There’s probably gonna be casualties aplenty following the release of Ted Wells’ investigation into the bullying of Dolphins OL Jonathan Martin ; for starters, there’s the end of Richie Incognito’s Twitter account. Then there’s Miami head coach Joel Philbin and offensive line coach Jim Turner, both of whom were thoroughly buried today by the Miami Herald’s Armando Salguero (“Philbin never won the trust of his players and others in the organization because Martin and the other players and trainers and staffers who were harassed were more afraid of breaking trust with Incognito”). But if we can be wildly naive optimistic for a moment, perhaps the Wells report’s more sickening details will hasten the demise of a particular type of jock/fuckhead culture, or at least make it slightly less socially acceptable. Slate’s Emily Bazelon suggests this is “a watershed moment for the NFL”,

I’ve recently been thinking a lot about a point made by Richard Weissbourd and Stephanie M. Jones of the Harvard School of Education: Empathy doesn’t just mean understanding someone else’s feelings. It means valuing them. Otherwise, understanding twists into manipulation. That’s the dark place where fellow feeling took Incognito. Since Martin left the team, Incognito has protested that all the joking was mutual and in keeping with standard locker-room banter. He released selective texts between himself and Martin and tweeted at his former teammate that “the truth is going to bury you.” (To state the obvious: If you have zero impulse control, stay off Twitter.)

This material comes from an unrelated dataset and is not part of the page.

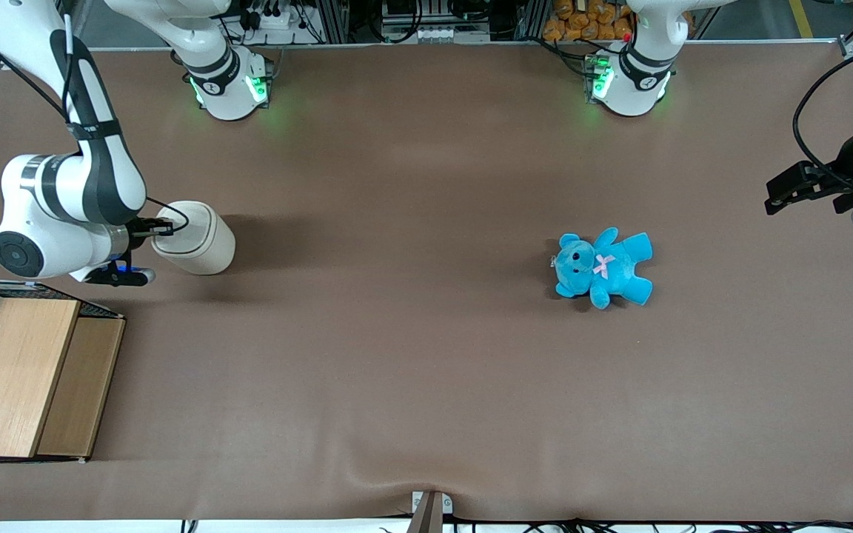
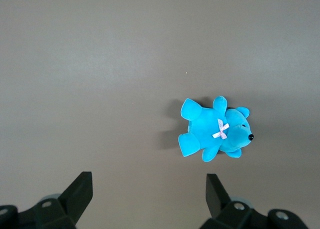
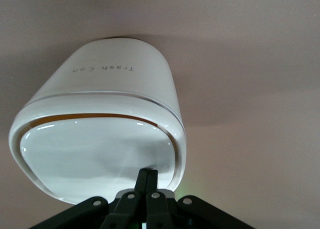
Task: Open trash can with right arm
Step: 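Pull the gripped lid back and up to swing it open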
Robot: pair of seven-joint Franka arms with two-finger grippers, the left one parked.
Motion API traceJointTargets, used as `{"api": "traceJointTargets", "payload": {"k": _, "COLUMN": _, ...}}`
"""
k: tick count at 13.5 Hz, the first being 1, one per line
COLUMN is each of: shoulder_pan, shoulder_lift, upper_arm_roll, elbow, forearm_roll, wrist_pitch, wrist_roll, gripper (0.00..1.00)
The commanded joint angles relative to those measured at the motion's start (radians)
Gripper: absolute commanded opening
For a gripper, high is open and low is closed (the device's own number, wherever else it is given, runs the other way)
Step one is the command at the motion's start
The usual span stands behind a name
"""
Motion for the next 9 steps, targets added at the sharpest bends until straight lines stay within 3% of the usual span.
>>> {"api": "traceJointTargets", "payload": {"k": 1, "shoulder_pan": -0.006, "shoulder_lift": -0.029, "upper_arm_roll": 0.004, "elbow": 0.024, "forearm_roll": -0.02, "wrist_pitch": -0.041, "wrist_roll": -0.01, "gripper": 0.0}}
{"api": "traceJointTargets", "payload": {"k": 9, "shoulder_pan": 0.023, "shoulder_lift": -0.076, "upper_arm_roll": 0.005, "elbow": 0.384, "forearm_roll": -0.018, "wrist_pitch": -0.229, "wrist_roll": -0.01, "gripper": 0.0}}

It turns out that Incognito buried himself with the evidence he produced. Incognito and other offensive linemen kept a book of fines, docking players for everything from farting to lateness to wearing ugly shoes. In that book, he fined himself $200 for “breaking Jmart” in the hours after Martin left the team. And then he issued five fines to Martin:

100 pussy
100 pussy
100 pussy
100 pussy
1,000,000.00 pussy

Incognito’s treatment of Martin was part of a pattern. An unnamed assistant trainer got called “Jap,” “Chinaman,” “dirty Communist,” and “North Korean.” Incognito, Jerry, and Pouncey talked to him in a mock Asian accent and gave orders like “give me some water you fucking chink.” Nobody intervened, including head trainer Kevin O’Neill, who allegedly laughed. No one confronted Incognito or his henchmen. The assistant trainer didn’t want to cooperate with the investigators, saying he didn’t want to lose the trust of the team. But he texted to Martin, after Martin’s departure, “They are relentless sometime. … Some day I wanna do exactly what you did today.” The investigators draw the obvious conclusion: The trainer had no standing to fight back and feared the loss of his job if he protested.